Key Experimental Results¶

Datasets: As no public SLAM dataset evaluates AE robustness specifically, the authors (a) manually injected exposure variations into EuRoC MAV using \(V_{out}=AV_{int}\) (random \(A\sim\mathcal{U}[0.5,1.5]\) per image) and (b) collected 6 real-world sequences using a ZED 2i stereo camera, with DROID-SLAM trajectories as reference and recorded real exposure times. Metrics: ATE RMSE for localization, PSNR/SSIM/LPIPS for mapping, and estimated relative exposure time for exposure.

Main Results¶

Localization (RMSE↓, selected representative sequences; 'X' indicates failure):

Method	MH01	V103	V203	S4	S5
ORB-SLAM3	0.044	X	1.522	2.481	3.423
MonoGS (Coupled)	0.089	0.745	X	16.975	32.227
Photo-SLAM (Decoupled)	0.029	X	1.001	2.500	3.553
SEGS-SLAM (Decoupled)	0.037	0.288	X	2.473	3.633
Ours	0.021	0.024	0.215	0.132	0.523

Takeaway: Handcrafted feature baselines (Photo-SLAM/SEGS-SLAM) failed (X) on several exposure-varying sequences. AERGS-SLAM succeeded across all and achieved optimal accuracy, validating the value of learned illumination-robust features. Decoupled methods significantly outperformed the coupled MonoGS.
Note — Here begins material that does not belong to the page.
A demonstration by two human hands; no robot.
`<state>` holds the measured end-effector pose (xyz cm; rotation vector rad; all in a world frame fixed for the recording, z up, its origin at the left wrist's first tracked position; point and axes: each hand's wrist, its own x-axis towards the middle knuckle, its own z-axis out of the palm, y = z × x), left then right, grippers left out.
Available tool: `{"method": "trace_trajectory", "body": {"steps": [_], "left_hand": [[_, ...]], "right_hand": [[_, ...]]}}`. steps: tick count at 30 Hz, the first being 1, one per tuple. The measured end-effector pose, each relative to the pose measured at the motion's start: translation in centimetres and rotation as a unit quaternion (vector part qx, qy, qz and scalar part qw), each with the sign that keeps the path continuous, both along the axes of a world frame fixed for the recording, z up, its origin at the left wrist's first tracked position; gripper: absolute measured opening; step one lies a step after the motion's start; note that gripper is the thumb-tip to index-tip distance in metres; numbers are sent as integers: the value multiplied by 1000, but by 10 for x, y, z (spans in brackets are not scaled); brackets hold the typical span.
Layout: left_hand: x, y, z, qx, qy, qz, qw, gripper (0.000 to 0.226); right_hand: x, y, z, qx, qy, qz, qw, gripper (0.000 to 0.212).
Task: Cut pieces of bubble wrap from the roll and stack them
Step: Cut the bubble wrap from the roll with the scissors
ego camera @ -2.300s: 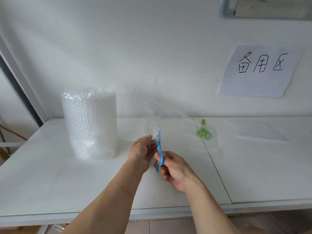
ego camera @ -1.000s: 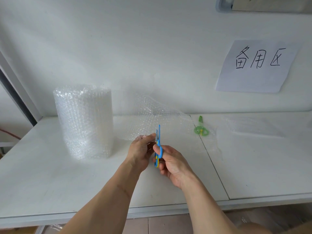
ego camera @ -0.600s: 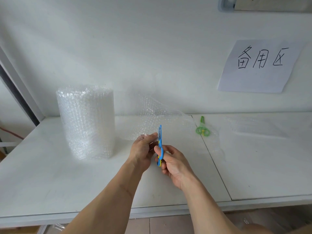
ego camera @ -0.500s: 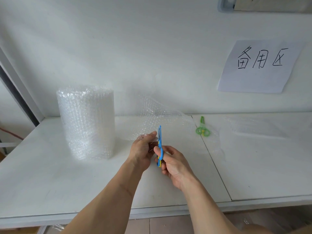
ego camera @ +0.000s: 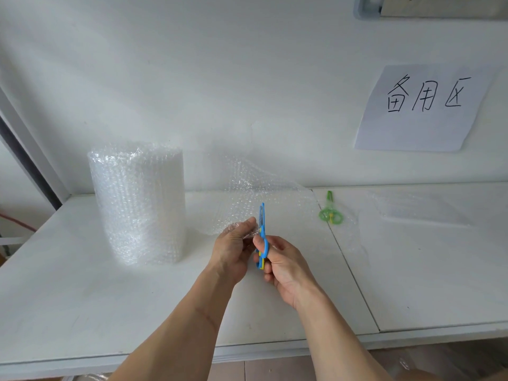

Mapping (novel view synthesis, selected sequences):

Method	V102 PSNR↑	V103 PSNR↑	V102 SSIM↑	V102 LPIPS↓
MonoGS	15.32	14.90	0.750	0.472
Photo-SLAM	11.34	X	0.577	0.588
SEGS-SLAM	14.98	15.51	0.730	0.327
Ours + HDR-GS	20.31	18.03	0.787	0.317
Ours	23.55	22.93	0.832	0.204

Takeaway: CEN comprehensively outperforms Photo-SLAM (no exposure mechanism), SEGS-SLAM (appearance embeddings), and MonoGS (learnable exposure parameters). Notably, replacing CEN with HDR-GS (Ours+HDR-GS row) leads to a drop in PSNR, proving that an image-wide CRF on the radiance map handles exposure better than per-Gaussian CRFs. CEN's exposure estimation is closer to ground truth and renders at 3700 FPS vs. 416 FPS for HDR-GS (~9x faster).

Ablation Study¶

Average RMSE and PSNR reported on processed EuRoC and self-collected datasets (Row (1) is original Photo-SLAM):

Configuration	EuRoC PSNR↑	EuRoC RMSE↓	Self PSNR↑	Self RMSE↓
(1) w/o CTFO+CEN+IRL (=Photo-SLAM)	11.76	0.164	18.32	1.754
(2) w/o CTFO+CEN (+IRL)	14.76	0.072	19.59	0.199
(3) w/o CEN (+IRL+CTFO)	15.10	0.051	19.69	0.214
(4) w/o CTFO (+IRL+CEN)	20.48	0.077	20.05	0.199
(5) Ours (Full)	21.11	0.049	20.06	0.233

Key Findings¶

IRL is the primary driver for localization: Adding IRL (1)→(2) slashed EuRoC RMSE from 0.164 to 0.072 and self-collected from 1.754 to 0.199. Improved localization also lifted PSNR (better poses/initialization), confirming the "localization → initialization → mapping" chain.
CEN contributes most to mapping quality: Adding CEN (2)→(4) improved EuRoC PSNR by over 5 dB (14.76→20.48). Since CEN/CTFO only affect the mapping thread, their impact on RMSE in the table is secondary.
CTFO consistently improves details: PSNR improved in both (2)→(3) and (4)→(5) comparisons, showing that allocating frequency supervision by dwelling time indeed enhances high-fidelity reconstruction.
CEN is both fast and accurate: Decoupling complexity from the number of Gaussians allows for higher fidelity while achieving nearly 10x the rendering speed of HDR-GS.

Highlights & Insights¶

More Complete "Decoupling": Beyond decoupling localization and mapping, this work decouples "rendering" from "exposure"—applying the CRF to the full radiance map instead of per-Gaussian. This improves quality and reduces complexity from \(O(\text{Gaussians})\) to image resolution—a clever shift in perspective.
Capturing the Essence of AE: The authors correctly identify AE-induced changes as view-independent, which is why view-dependent appearance embeddings (SEGS-SLAM) fail. This insight dictated the CRF route over embeddings.
Feeding SLAM Temporal Structure into Coarse-to-Fine: Using "dwelling time" to distinguish between new and old frames for frequency supervision is a concrete adaptation of coarse-to-fine strategies for SLAM, transferable to other online reconstruction tasks.
Controllable Exposure as a Side Benefit: By explicitly modeling the CRF and \(\Delta t\), the system can remove exposure flicker, render at a specified \(\Delta t\), and even recover real per-frame exposure times.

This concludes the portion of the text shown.